一難去って
ロメリテの方へ入ったのかと思っていたら、ここはまだエルヴェリア首都の内だった。
僕の予想とあまり外れていないようだ。
カレド領主がこちらに滞在するときに使う別荘と公務館を兼ねた建物の中らしい。
「ロメリテでもカレドは比較的安定していますから、こちらに館を構える許可を得られているのです」
そうは言ってもかなり郊外ではあるが、たしかに外国の拠点はそう多くない。
領主の力も弱いが、さらに王国としては統率が弱いと聞くロメリテならカレドの館を置けているのはかなり高待遇だろう。
「旦那様、お茶のご用意をいたしました」
メイドさんの声が聞こえて、ケイゼルさんが頷く。
「遅くなって申し訳なかったですね。お茶の間に入浴の準備や部屋の支度をさせてください」
「ありがとうございます。感謝します」
運ばれてきたティーセットを待って、勧められてから手を伸ばす。
パリン
「……え」
僕が手を伸ばしたティーカップが弾け飛んだ。
即座に立ち上がって、僕を守るようにそばに来てくれたケイゼルさん。
でも……今のは……。
窓が割れたりもしてない。ケイゼルさんが何かしたわけでもない。
むしろ、僕……が……?
「大丈夫ですか、ヴィトリーク様。すぐに屋敷の周りを確認させます」
「違う……え、でもなんで……」
「ヴィトリーク様?」
確認のため、お菓子、クッキーを取ろうともう一度手を伸ばす。
パァン!
クッキーもまるでハンマーで叩いたように弾け飛んだ。
取ろうとしたクッキーだけではなく、周りのクッキーも巻き添えに。
陶器のお皿ではなく、つる編みの籠だったから、お皿は割らずに済んだけど。
「僕……が……何かしてるみたいです」
「……」
ケイゼルさんの顔が厳しくなっていく。
「気を張って……おられたのですね」
「どう……いうことでしょう」
「ヴィトリーク様はまだ魔法、魔力を扱う経験がないのでは?」
「最近……魔法を習い始めて……」
「……なるほど。」
「制御が苦手な子供などが気を張って、ストレスにさらされ続けたあとに起きる事がある症状です。一時的に魔力の制御が乱れてしまうのです」
「今、触れようとしたものに魔力を流して壊してしまったのですよ」
「……それ、ジュノは大丈夫なんですか……?」
一日攫われていただけの僕が、そんなことになったのなら、5年も経っているジュノは……?

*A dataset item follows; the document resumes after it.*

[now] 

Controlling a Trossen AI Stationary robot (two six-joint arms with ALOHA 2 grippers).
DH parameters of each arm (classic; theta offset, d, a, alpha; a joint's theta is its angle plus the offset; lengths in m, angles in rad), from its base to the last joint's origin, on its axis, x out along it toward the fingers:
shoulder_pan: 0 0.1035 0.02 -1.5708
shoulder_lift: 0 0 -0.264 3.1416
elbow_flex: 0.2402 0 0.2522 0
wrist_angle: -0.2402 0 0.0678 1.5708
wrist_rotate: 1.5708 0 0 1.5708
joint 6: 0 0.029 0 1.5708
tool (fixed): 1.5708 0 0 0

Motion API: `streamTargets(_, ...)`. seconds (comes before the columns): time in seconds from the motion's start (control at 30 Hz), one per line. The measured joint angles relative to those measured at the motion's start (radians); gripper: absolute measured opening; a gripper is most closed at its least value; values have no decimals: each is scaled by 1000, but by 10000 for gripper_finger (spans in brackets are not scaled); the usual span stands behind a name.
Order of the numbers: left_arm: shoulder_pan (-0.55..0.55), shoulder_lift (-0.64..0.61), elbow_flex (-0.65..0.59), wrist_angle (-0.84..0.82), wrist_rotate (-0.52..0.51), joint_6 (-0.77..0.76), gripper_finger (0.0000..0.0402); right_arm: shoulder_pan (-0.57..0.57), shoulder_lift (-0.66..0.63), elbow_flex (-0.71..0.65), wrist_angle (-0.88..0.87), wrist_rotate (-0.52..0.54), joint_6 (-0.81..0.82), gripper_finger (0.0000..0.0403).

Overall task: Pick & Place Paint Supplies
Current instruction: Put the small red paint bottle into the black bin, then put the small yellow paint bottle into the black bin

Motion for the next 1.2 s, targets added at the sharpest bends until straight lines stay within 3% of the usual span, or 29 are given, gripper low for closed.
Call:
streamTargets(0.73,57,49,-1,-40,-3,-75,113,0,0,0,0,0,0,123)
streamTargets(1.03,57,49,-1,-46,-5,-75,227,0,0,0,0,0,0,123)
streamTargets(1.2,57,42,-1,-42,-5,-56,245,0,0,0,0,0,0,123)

「そうですね……確認してきます。すみませんが、少しこちらでお待ちください」
「いえ、気にしないでください」
触れようとしたものに魔力を流してしまう。
それだけでティーカップが弾け飛んでしまう……?
……怖くないか?
他のものを壊してしまわないよう薄目で辺りを見ながら、ソファに座り直す。
でも、うっかり目を閉じたら、寝てしまうかもしれない……。
外はまだ暗いのだろうか、カーテンの引かれた窓にふと目をやっただけ。
破裂音と共にカーテンも窓も……。
え……『触れようとしたものに』じゃなかった……?
思わず誰か入ってくるのではないかと扉の方を向きかけて、その手前、壁掛け燭台に視線を止めた。
パァン!
「これ……は……やばいかもしれない」
ちょっと視線を向けたものが、粉々に弾け飛んでいく。
なんだ、どうしたらいいんだこれ。
目を閉じて、心の中で落ち着けと繰り返し唱える。
深呼吸して……そうだ、魔力の暴走ってことは使い方を習った時……確か魔力とは、について習ったはず。

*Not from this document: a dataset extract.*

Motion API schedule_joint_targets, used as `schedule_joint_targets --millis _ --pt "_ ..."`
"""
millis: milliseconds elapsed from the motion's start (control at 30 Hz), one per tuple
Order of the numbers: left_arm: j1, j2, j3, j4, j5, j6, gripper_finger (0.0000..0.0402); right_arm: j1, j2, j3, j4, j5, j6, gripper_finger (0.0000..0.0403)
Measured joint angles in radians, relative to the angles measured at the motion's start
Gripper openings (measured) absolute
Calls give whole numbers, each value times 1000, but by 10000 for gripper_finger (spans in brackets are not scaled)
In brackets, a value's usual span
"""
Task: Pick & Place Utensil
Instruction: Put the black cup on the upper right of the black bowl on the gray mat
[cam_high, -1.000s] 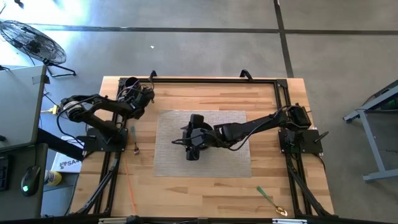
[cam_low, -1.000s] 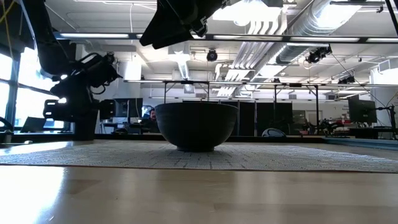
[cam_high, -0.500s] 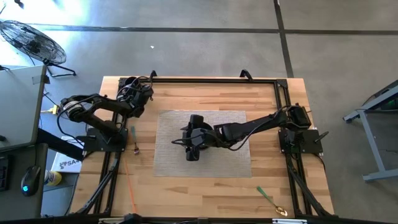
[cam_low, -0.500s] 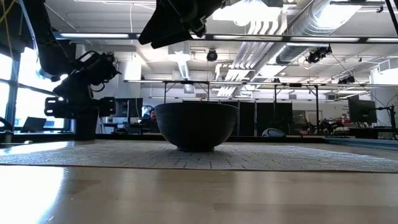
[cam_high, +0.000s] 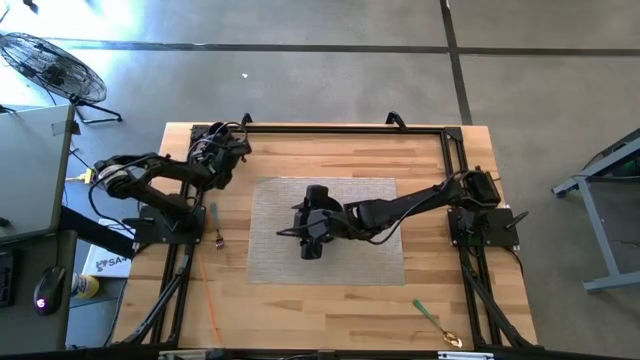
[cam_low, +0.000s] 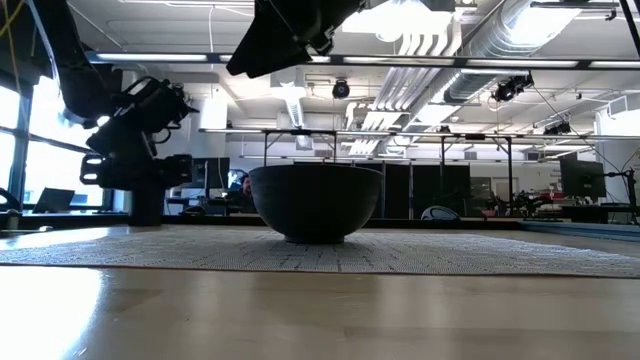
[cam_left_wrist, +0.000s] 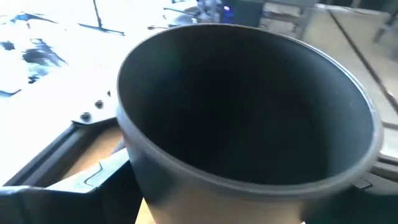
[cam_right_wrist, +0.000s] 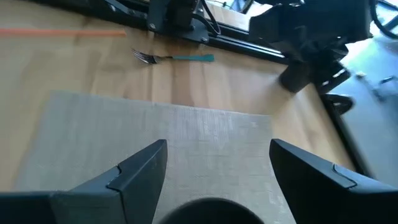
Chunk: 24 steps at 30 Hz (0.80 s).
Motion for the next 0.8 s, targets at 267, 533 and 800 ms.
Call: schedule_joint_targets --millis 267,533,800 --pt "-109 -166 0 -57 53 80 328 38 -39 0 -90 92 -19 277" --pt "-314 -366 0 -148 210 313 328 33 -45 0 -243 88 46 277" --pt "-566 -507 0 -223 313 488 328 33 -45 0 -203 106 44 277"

どんなふうに見えた……? シャボン玉みたいに体を包んで、ゆっくり動いて……。
連続した破裂音、思わず目を開けると、テーブルに置かれていたティーセットが……。
ダメだ、どうしよう……!
「ジュノ様の方はまだ問題なさそうでしたが、ヴィトリーク様は大変ですね」
部屋に入ってきて、ケイゼルさんが微笑んで見せる。
「大丈夫ですよ、魔力のないものは弾け飛んでしまいますが、魔法付与がされたものは多少耐えられるはずです」
「でも……僕銀髪なので」
「そう……ですね」
魔力があれば耐えられる、僕の魔力が優ってしまったら壊してしまうということだろう。
ケイゼルさんも苦笑いになってしまう。